The CHEERful Thanksgiving Spirit

The Cheer program hosted a Thanksgiving Food Drive from Nov. 7 through Nov. 16 in support of the South Bay homeless community.

There’s a lot more to being a cheerleader than donning the uniform and waving pom-poms on the sidelines. This year, the team’s goal is to do a community outreach project each month.

“We say you can always do a high toe-touch and a standing back tuck, but if you’re not a kind person we don’t want you part of our program,” cheer advisor Emily Byers said.

For November’s volunteering project, athletes Priyanka Desai, Audrey Scheller and Amanda Rodriguez signed up to organize a food drive hosted by the cheerleading program, which took place from Nov. 7 to Nov. 16.

“We thought that during Thanksgiving time, having a food drive would [benefit] families in need in the community,” Byers said. “Every month has a spreadsheet, and we write down all the different causes we want to focus on.”

This month’s goal was to benefit the homeless community of the South Bay by collecting non-perishables with nutritional value that can be stored for extensive amounts of time, foods like canned fruits, canned vegetables, peanut butter and jams.

The cheerleaders will deliver all the food collected to the nonprofit organization Family Promise of the South Bay and the homeless shelter Los Angeles Mission.

This drive, along with the other volunteer work the cheer team plans to do this year, is almost entirely run by students. The cheer coaches believe learning organization and leadership skills, such as through putting together volunteer projects, that they can apply in their life post-high school is important. 

“I try to provide that adult responsibility as much as possible to the athletes. I think that any athletic program can be used as a way for young people to learn life skills,” Byers said. “When we planned the food drive, I told the girls that these qualities are all we need in order for this drive to be successful, and that they had to do it. It allowed them to take ownership of the drive and understand how much work it takes to organize and do things beyond learning a routine.”

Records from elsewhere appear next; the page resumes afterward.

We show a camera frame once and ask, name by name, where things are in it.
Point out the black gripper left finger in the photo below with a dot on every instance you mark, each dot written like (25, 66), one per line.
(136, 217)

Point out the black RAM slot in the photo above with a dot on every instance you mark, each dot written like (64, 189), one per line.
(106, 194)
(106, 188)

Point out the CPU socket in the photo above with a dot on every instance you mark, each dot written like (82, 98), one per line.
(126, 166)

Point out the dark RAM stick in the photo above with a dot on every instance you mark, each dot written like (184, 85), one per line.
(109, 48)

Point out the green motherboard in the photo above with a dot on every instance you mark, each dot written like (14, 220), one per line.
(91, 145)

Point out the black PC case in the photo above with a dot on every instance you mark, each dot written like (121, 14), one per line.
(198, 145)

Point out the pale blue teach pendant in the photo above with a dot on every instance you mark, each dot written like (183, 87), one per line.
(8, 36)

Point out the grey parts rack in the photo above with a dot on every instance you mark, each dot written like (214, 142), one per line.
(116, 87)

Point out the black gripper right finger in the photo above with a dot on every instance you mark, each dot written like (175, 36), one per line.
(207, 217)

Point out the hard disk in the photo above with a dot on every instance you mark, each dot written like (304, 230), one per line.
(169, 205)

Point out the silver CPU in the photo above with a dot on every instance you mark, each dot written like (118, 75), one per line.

This is the first year cheer has done a food drive, and according to senior team captain Desai, they “didn’t do much volunteering during quarantine.” Last year, the cheerleading program started doing more volunteer activities as a team.

“When we started doing community outreach, it showed me that we have this whole team of 40 girls at our disposal, and we could be doing a lot more. It’s been really eye-opening, and it’s made our team a lot closer because we are able to help the community beyond cheering,” Desai said.

As captain, Desai makes a point of steering the team clear of the negative connotations many make when it comes to cheerleading, and not allowing preconceived notions to “hinder what we can do.”

“We want to show the community that there’s more to our program, and it’s a really good opportunity to reach out and benefit our neighborhood,” Desai said.

The girls and the coaches work a lot on broadening the meaning of what a cheerleader can be, and team-talks about being a kind person and being active in the community are frequent.

“A lot of the time, people see [cheerleaders], and there’s the stigma of a mean girl who just wants to wear a cute uniform. But that’s far from being true,” Byers said. “What it means to be a Redondo cheerleader is more than just being able to do a toe touch and the outfit. It means being a good person, being proud to be an athlete and being excited to share parts of yourself to make the school a better place.”